I will be serving them in a lovely white wine, garlic, chilli, basil and cream sauce.

It’s always beneficial to get the mussel from a good fish market and at the restaurant we like to use Johnson’s Enterprises in Old Portsmouth. After you’ve chosen how many you want, you need to get home to start prepping them.

The first thing to look for is if they are alive or not. To do this you simply tap them lightly on a hard surface and if the mussel closes or stays closed this means they are alive and good for consumption.

If they are dead or dying the shells could be cracked and they won’t respond when tapped.

After making sure all the mussels are good, you need to debeard them. Take a small sharp knife and scrape off the stringy part sticking out of the mussel. This is a ligament they use to cling or attach themselves to something.

If they have any barnacles on them they too can be scraped off with your knife.

Once these processes are complete you should be left with a nice pile of clean and alive mussels.

Once they are all cooked they should open completely. If they don’t, then throw them away too.

Mussels used to be seasonal, although you can now get them all year round, but they are particularly great to eat at this time of year as they suit light, summery dishes. Bon appetit.

· Kevin Bingham is the chef patron of Restaurant 27 in Southsea. Call (023) 9287 6272.

Chilli mussels with spaghetti and basil (Serves 4)


Two saucepans with a lid

Wooden spoon

Chopping board




Serving bowl


300g dried spaghetti pasta

Olive oil

1kg fresh mussels, treated and cleaned as explained in the article

One small clove garlic, crushed

Two shallots, peeled and finely chopped

Half of a finely-chopped red chilli

Handful of fresh basil

Half a glass of white wine

A quarter of a pint of whipping cream


Bring a saucepan three- quarters full with water to the boil.

Put the spaghetti in saucepan, bring back to boil and stir. Turn off the gas and cover with a lid.

Leave for 10 minutes and have your colander at the ready.

Meanwhile, place your second saucepan over the heat and add a glug of olive oil.

Stir in the garlic, shallots and chilli taking care not to burn.

When they are golden brown add the wine (take care as it may spit when it meets the oil).

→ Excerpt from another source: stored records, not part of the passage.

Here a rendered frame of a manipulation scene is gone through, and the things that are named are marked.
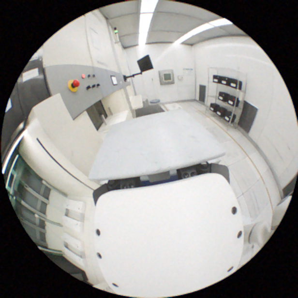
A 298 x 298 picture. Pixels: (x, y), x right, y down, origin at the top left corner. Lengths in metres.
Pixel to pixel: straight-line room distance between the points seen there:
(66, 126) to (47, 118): 0.08
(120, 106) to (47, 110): 1.47
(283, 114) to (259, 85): 0.88
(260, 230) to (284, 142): 2.36
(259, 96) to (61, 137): 3.07
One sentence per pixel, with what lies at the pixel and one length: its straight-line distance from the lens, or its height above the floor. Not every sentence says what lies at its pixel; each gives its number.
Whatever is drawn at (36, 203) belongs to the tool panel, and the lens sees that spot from 1.25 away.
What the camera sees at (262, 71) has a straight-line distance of 2.94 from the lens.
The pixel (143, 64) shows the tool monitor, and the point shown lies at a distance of 1.74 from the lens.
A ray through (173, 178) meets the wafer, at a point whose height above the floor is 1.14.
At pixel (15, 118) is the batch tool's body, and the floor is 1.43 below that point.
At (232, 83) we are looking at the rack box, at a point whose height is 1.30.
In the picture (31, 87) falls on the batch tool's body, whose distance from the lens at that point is 0.39.
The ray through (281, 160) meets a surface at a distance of 2.85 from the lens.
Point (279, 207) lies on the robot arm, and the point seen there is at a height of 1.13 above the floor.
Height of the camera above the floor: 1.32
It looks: 44 degrees down
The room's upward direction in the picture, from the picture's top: 14 degrees counter-clockwise
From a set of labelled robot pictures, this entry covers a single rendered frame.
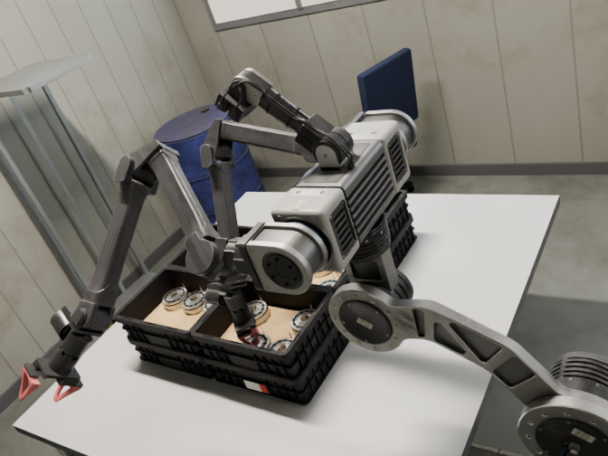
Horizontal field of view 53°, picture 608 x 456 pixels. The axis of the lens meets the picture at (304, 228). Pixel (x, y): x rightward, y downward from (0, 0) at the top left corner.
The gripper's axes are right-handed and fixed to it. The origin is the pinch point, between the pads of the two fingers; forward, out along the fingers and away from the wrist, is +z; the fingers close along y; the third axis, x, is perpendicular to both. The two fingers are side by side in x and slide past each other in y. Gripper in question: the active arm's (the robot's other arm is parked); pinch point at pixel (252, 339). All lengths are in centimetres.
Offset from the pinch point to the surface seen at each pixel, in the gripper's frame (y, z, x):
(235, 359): 3.2, 2.6, -7.1
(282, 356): 19.0, -5.1, 8.3
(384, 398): 27.5, 17.1, 32.1
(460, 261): -20, 16, 79
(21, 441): -106, 90, -146
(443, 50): -194, -3, 154
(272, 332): -5.5, 4.6, 6.5
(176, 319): -33.9, 5.2, -26.5
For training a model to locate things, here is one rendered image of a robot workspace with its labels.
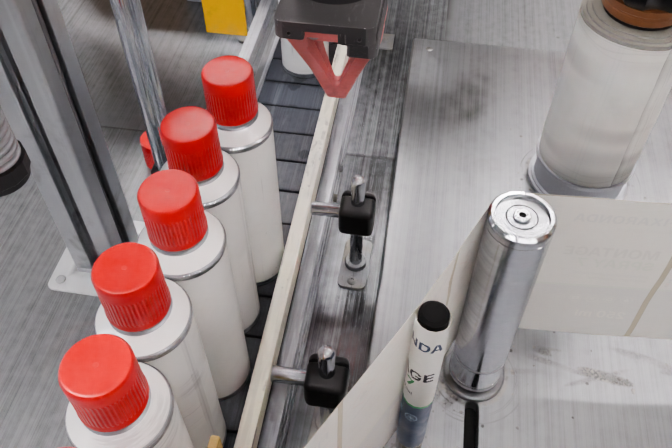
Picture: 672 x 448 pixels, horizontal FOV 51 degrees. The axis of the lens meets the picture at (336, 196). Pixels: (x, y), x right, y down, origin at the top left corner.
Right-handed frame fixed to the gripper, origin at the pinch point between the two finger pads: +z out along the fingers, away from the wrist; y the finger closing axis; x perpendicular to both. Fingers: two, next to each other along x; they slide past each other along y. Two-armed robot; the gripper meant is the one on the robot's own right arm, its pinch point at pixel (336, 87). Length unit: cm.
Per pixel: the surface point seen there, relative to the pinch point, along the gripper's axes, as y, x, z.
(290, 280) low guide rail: -11.2, 1.9, 10.3
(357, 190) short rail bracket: -3.4, -2.2, 7.7
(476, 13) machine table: 39.9, -12.3, 18.7
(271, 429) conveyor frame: -21.5, 1.3, 14.0
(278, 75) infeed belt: 17.2, 9.2, 13.7
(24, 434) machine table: -23.0, 21.1, 18.7
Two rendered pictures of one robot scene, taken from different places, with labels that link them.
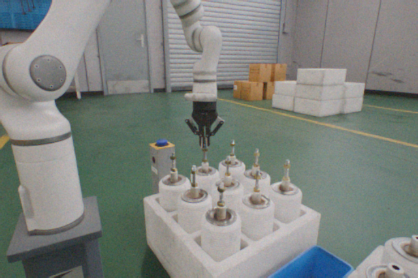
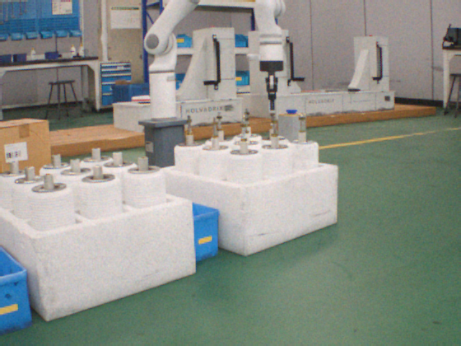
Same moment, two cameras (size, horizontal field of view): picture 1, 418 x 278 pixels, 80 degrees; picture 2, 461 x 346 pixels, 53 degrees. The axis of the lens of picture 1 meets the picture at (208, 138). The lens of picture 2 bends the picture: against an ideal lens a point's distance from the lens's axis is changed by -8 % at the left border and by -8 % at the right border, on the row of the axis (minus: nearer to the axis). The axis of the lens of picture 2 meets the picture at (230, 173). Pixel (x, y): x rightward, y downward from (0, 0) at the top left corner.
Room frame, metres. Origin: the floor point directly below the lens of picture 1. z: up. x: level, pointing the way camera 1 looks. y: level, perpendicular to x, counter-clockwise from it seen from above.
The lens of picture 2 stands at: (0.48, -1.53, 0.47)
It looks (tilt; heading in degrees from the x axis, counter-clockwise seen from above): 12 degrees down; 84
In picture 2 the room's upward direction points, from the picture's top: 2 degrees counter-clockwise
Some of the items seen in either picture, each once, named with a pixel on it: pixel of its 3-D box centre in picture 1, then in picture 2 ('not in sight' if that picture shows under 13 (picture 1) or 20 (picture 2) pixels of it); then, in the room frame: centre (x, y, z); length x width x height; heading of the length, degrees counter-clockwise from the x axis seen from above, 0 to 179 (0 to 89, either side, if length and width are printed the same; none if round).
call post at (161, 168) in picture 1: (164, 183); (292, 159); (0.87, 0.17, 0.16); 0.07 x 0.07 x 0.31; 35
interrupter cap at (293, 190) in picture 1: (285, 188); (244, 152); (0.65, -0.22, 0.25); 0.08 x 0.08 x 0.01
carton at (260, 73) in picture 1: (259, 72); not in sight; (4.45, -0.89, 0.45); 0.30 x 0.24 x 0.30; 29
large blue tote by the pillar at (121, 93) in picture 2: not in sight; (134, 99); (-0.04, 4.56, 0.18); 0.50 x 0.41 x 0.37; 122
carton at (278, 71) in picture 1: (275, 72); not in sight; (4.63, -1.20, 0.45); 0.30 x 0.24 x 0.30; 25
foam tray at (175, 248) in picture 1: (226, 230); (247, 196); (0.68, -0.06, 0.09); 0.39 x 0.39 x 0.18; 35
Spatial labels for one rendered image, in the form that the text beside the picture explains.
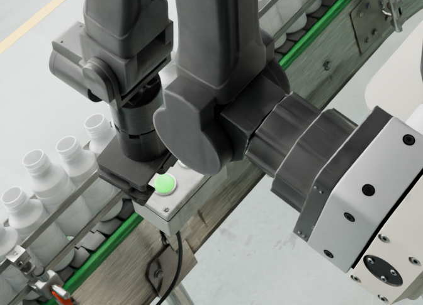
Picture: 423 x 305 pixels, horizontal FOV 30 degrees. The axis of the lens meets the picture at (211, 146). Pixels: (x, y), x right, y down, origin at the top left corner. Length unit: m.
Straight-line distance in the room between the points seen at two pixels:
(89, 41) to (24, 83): 3.14
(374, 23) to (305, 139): 1.12
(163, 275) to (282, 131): 0.84
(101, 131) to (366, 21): 0.67
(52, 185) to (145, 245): 0.23
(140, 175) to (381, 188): 0.34
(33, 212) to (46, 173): 0.07
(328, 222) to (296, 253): 1.87
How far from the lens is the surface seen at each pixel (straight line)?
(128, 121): 0.80
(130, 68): 0.71
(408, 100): 0.78
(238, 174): 1.50
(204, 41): 0.61
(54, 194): 1.26
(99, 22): 0.70
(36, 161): 1.23
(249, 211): 2.67
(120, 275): 1.37
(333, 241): 0.65
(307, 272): 2.44
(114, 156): 0.87
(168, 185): 1.19
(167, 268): 1.44
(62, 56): 0.83
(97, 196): 1.32
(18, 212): 1.25
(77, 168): 1.29
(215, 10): 0.58
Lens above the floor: 1.89
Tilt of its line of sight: 40 degrees down
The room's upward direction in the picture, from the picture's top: 25 degrees counter-clockwise
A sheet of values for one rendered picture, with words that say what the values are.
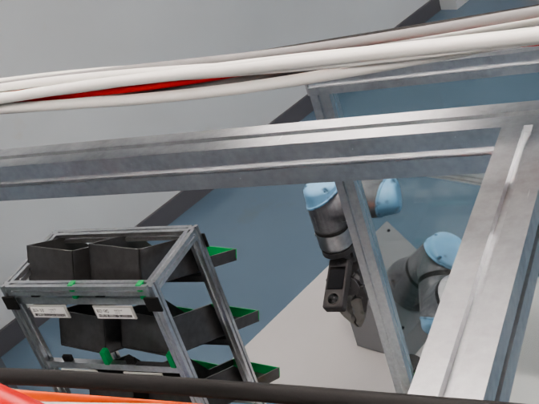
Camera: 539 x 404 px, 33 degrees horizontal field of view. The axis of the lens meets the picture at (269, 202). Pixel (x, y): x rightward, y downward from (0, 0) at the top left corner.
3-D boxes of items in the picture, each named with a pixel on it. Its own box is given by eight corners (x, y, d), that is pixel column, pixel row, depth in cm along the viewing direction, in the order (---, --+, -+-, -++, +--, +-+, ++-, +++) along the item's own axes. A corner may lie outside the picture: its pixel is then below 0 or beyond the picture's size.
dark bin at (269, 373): (233, 368, 210) (232, 337, 209) (280, 377, 203) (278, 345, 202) (148, 407, 188) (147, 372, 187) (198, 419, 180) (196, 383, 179)
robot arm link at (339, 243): (343, 237, 189) (307, 238, 193) (348, 256, 191) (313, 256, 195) (354, 217, 195) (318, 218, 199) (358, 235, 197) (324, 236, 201)
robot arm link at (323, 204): (338, 189, 184) (297, 195, 187) (351, 235, 189) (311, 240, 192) (342, 170, 191) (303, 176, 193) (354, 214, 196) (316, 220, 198)
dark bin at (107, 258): (188, 254, 195) (186, 220, 194) (237, 260, 188) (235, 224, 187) (91, 282, 173) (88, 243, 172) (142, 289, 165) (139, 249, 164)
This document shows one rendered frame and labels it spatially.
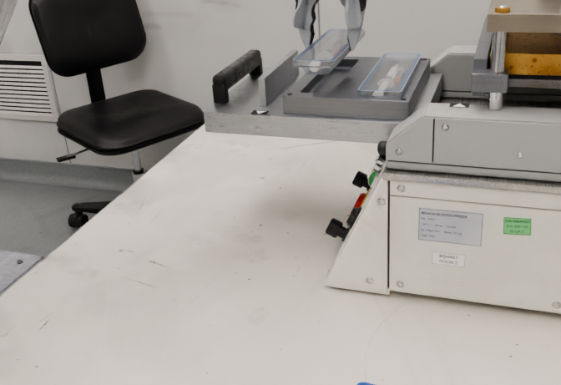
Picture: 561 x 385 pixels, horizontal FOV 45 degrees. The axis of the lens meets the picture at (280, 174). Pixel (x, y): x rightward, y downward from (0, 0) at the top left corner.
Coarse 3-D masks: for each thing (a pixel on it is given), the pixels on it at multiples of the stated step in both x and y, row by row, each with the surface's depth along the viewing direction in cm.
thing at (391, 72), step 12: (384, 60) 97; (396, 60) 96; (408, 60) 96; (372, 72) 92; (384, 72) 92; (396, 72) 91; (408, 72) 91; (372, 84) 87; (384, 84) 86; (396, 84) 86
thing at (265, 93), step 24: (264, 72) 108; (288, 72) 100; (240, 96) 97; (264, 96) 92; (432, 96) 92; (216, 120) 92; (240, 120) 90; (264, 120) 89; (288, 120) 88; (312, 120) 87; (336, 120) 86; (360, 120) 85; (384, 120) 84
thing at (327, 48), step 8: (328, 32) 100; (336, 32) 100; (344, 32) 99; (320, 40) 95; (328, 40) 95; (336, 40) 95; (344, 40) 94; (312, 48) 91; (320, 48) 91; (328, 48) 91; (336, 48) 90; (344, 48) 90; (304, 56) 88; (312, 56) 87; (320, 56) 87; (328, 56) 87; (336, 56) 87
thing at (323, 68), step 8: (360, 40) 98; (296, 56) 88; (344, 56) 89; (296, 64) 86; (304, 64) 86; (312, 64) 86; (320, 64) 85; (328, 64) 85; (336, 64) 86; (312, 72) 87; (320, 72) 87; (328, 72) 87
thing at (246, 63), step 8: (248, 56) 102; (256, 56) 103; (232, 64) 98; (240, 64) 98; (248, 64) 101; (256, 64) 104; (224, 72) 94; (232, 72) 95; (240, 72) 98; (248, 72) 101; (256, 72) 106; (216, 80) 93; (224, 80) 93; (232, 80) 95; (216, 88) 93; (224, 88) 93; (216, 96) 94; (224, 96) 94
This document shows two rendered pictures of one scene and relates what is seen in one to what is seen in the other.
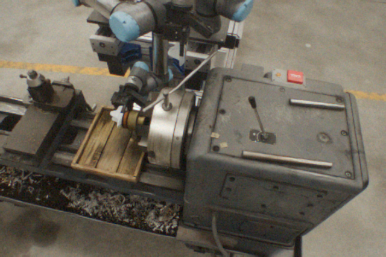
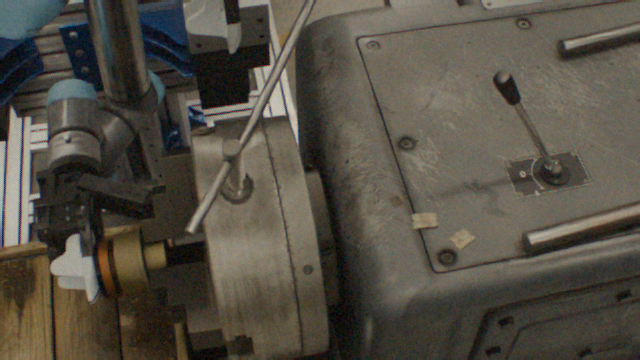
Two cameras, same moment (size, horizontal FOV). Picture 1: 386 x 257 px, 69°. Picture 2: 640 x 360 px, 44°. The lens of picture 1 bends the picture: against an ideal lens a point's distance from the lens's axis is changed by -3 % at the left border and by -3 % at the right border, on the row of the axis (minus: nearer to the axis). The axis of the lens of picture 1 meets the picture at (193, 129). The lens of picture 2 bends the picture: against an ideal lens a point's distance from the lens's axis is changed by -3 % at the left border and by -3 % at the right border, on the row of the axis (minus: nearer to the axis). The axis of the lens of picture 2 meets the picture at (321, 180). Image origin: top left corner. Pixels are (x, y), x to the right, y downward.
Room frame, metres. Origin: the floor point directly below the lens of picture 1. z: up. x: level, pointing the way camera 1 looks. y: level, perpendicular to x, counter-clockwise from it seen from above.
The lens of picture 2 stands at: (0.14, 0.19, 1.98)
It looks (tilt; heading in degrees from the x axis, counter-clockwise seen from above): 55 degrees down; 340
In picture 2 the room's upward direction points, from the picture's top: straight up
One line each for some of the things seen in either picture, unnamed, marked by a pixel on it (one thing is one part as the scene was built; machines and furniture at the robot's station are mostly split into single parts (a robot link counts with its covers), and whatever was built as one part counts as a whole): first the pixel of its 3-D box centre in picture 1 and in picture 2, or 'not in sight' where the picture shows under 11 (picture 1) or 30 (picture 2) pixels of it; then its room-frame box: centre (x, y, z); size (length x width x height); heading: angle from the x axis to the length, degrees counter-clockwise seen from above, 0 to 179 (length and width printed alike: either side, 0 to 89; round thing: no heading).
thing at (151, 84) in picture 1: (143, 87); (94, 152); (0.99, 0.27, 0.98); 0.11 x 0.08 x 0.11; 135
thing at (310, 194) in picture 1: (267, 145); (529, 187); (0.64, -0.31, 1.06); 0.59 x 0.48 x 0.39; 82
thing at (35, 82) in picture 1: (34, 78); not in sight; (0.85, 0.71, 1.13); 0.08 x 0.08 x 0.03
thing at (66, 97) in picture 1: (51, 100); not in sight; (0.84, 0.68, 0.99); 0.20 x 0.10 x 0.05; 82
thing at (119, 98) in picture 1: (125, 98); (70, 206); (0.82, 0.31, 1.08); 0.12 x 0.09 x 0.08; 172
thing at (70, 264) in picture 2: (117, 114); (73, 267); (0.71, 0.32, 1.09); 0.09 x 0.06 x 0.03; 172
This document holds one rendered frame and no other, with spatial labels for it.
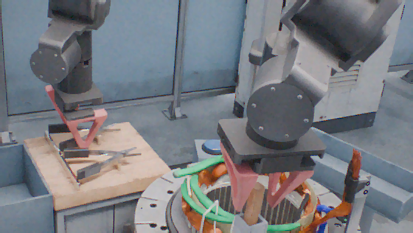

Immediately place the mussels on top and cover. Cook for approximately two to three minutes or until all mussels are open.

Remove from the heat and strain the mussels.

Save all the cooking liquor and add the cream to it. Reduce this by half or until the liquor coats the back of a spoon.

Pour the mussels back in and coat with the sauce. Afterwards, strain the pasta as hopefully 10 minutes would have passed by now.

In a serving bowl place the pasta at the bottom and spoon the mussels over the top.

Finish with some fresh basil.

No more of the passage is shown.